Files

Abstract

Adapting to the impacts of climate change is emerging as an international policy imperative. Taking a unique constructivist political ecology approach, the thesis focuses on how adaptation is being conceived as a problem and as a field for research and intervention through identifiable competing ‘adaptation discourses.’ These discourses are traced from the international to the local level where their implications in terms of adaptation project implementation are examined. At the international level, the Intergovernmental Panel on Climate Change (IPCC) is examined as a site of discursive negotiation, demonstrating how specific conceptions of ‘adaptation’ gain prevalence and legitimacy. A review of international adaptation finance examines the actors and norms involved in fund distribution and governance. The emergence of adaptation discourse and policy in Peru is taken as a national case. Based on in-depth fieldwork, a local case study of an adaptation project in Cusco demonstrates the concrete implications of the way that adaptation is being conceived. In the case study zone, community members explain climate-related problems and changes through discourses embedded in local Andean, Catholic and Protestant religious views. In contrast, the project promotes a view of climate change as a local, apolitical problem, disarticulated from global processes of all kinds, even obscuring its scientifically-identified causes and the related issue of differentiated responsibility.
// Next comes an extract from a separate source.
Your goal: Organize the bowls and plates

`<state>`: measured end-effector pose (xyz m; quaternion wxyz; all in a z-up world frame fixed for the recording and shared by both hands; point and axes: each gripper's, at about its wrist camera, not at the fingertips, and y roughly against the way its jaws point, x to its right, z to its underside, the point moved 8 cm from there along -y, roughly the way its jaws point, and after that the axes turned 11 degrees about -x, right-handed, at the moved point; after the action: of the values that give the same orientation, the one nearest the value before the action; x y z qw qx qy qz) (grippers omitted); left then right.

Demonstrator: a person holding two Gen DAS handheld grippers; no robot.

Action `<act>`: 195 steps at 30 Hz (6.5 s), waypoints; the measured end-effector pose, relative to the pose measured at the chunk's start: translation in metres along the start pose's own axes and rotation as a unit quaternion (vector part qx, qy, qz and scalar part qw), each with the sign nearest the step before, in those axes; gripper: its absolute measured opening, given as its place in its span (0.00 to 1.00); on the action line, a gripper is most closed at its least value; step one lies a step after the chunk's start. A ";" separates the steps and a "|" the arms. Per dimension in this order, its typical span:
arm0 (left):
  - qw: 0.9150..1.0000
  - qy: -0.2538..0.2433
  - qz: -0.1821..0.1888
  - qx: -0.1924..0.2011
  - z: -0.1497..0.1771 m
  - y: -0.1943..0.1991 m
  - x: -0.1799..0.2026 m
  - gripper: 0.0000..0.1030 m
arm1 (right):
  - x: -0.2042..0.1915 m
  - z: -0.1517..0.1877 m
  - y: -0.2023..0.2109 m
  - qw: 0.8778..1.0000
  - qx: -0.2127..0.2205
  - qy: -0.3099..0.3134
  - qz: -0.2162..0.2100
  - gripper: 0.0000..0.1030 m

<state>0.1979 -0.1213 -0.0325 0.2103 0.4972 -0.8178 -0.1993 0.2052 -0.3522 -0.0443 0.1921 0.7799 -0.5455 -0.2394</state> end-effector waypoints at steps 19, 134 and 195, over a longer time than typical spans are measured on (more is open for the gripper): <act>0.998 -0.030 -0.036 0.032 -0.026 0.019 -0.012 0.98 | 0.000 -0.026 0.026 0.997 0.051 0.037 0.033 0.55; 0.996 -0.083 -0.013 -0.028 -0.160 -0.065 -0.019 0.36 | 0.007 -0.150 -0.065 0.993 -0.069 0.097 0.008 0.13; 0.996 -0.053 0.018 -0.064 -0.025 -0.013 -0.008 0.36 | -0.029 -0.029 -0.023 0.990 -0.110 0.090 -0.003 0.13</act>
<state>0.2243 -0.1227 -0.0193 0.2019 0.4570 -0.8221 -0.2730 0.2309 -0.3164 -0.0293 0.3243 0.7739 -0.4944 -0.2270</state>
At all levels analyzed, it is shown that while the conception of adaptation as a social problem (especially, related to ‘underdevelopment’) is gaining prevalence, its conception as a political problem is not. Further, the actors, logics, funding channels, and activities involved in ‘doing development’ are systematically re-employed in ‘doing adaptation.’ The findings raise significant social-justice concerns and suggest that this ‘adaptation-as-development’ may, rather than reduce vulnerability, reinforce historical processes of marginalization and demobilize actors with respect to this socio-(politico-) environmental issue.